Task requirements → Search the data below for the string "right". Extract every line that contains it.

Exercise data →
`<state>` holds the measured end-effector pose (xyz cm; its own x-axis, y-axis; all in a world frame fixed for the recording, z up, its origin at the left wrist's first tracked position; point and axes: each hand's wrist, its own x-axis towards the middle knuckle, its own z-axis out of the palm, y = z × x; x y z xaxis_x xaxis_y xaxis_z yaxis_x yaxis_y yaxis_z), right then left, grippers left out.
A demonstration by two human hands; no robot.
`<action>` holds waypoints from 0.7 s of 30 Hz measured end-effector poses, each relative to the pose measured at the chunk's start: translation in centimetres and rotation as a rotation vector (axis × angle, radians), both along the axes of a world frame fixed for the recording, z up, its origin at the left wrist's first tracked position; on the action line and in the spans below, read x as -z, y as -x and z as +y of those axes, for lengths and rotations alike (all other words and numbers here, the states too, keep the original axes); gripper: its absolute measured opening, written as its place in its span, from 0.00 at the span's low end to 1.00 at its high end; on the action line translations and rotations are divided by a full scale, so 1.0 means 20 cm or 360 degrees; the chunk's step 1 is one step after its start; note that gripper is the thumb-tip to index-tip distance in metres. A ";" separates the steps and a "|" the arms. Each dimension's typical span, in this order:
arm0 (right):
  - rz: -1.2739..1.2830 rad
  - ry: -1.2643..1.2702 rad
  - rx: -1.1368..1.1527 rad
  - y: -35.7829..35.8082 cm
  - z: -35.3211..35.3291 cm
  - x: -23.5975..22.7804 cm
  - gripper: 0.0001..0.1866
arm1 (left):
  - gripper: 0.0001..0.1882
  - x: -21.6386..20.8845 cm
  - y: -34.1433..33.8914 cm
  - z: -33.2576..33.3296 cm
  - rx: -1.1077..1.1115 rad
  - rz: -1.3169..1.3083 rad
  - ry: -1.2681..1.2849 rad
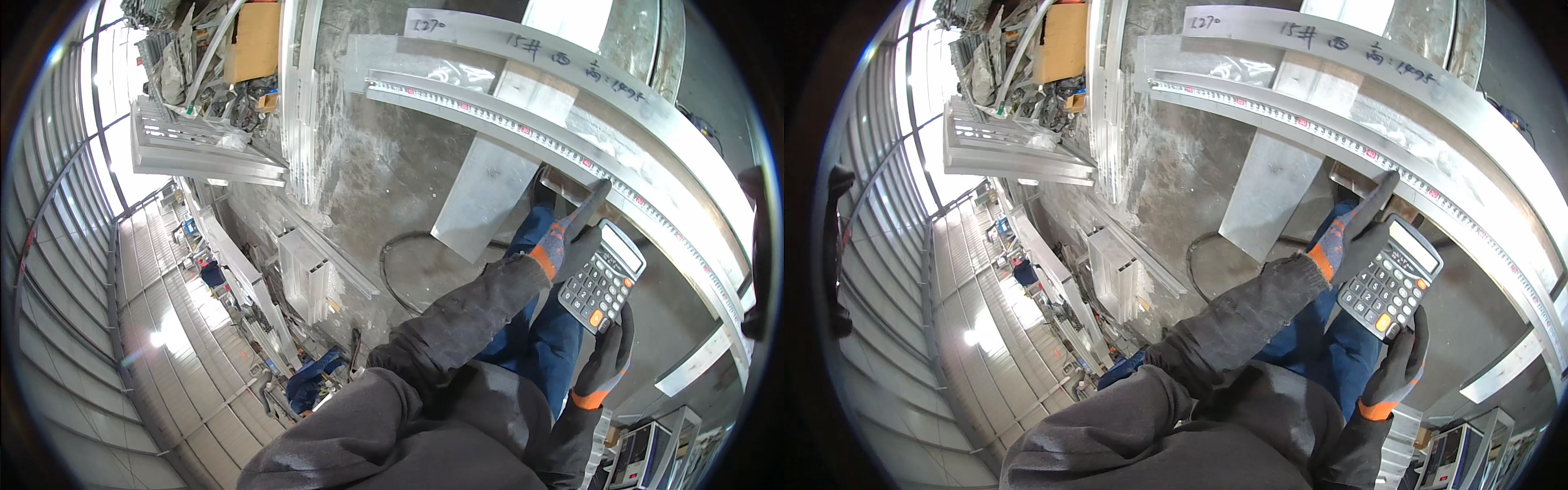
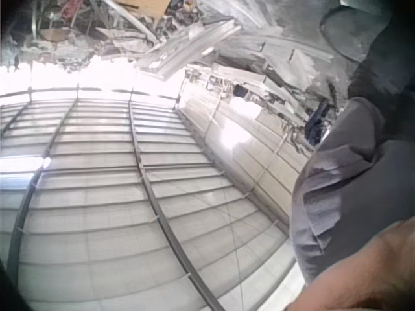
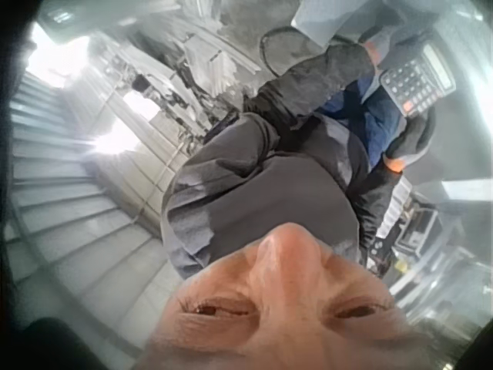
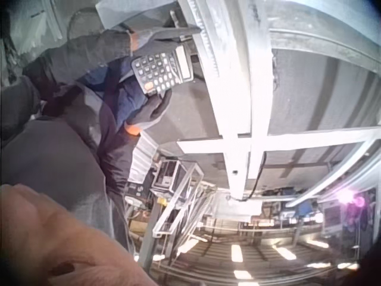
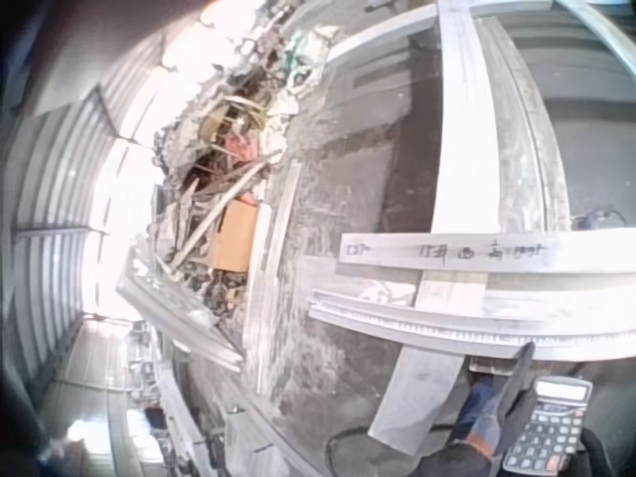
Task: The person measures a long metal profile with a tape measure, records values on a calculator, and marks the profile with a pencil. The person repeats this process for multiple sections of the profile.
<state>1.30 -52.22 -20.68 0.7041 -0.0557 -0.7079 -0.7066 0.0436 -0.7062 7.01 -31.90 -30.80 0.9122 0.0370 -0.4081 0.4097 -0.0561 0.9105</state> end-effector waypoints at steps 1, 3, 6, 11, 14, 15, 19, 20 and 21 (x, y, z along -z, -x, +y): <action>0.0020 0.0029 0.0002 0.00 0.00 0.00 0.26 | 0.40 0.00 -0.01 0.00 0.0010 0.0072 0.0060; -0.0024 -0.0011 0.0010 0.00 0.00 -0.01 0.26 | 0.40 -0.01 -0.01 0.01 -0.0005 0.0074 0.0095; 0.0011 0.0039 -0.0025 -0.01 0.00 -0.01 0.27 | 0.40 -0.01 0.00 0.00 -0.0006 -0.0001 0.0055; 0.0026 0.0016 -0.0040 -0.02 0.00 -0.02 0.27 | 0.40 0.03 0.03 -0.01 -0.0063 0.0068 0.0186; 0.0028 0.0030 -0.0022 -0.02 0.00 -0.03 0.26 | 0.41 0.04 0.03 -0.02 -0.0079 0.0007 0.0179; 0.0030 0.0021 -0.0053 -0.02 0.00 -0.03 0.26 | 0.41 0.03 0.02 -0.01 -0.0043 0.0064 0.0156; -0.0032 0.0012 -0.0037 -0.03 0.01 -0.03 0.26 | 0.42 -0.01 0.00 0.01 0.0012 0.0006 0.0024; -0.0006 0.0044 -0.0035 -0.03 0.01 -0.03 0.26 | 0.41 -0.02 0.00 0.02 0.0039 0.0091 0.0076; 0.0001 0.0045 -0.0038 -0.02 0.01 -0.03 0.26 | 0.41 -0.03 0.00 0.02 0.0045 0.0081 0.0051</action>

Response area →
`<state>` holds the measured end-effector pose (xyz cm; its own x-axis, y-axis; all in a world frame fixed for the recording, z up, its origin at the left wrist's first tracked position; point and axes: each hand's wrist, its own x-axis towards the middle knuckle, its own z-axis out of the palm, y = z × x; x y z xaxis_x xaxis_y xaxis_z yaxis_x yaxis_y yaxis_z), right then left, grippers left out.
arm0 (right):

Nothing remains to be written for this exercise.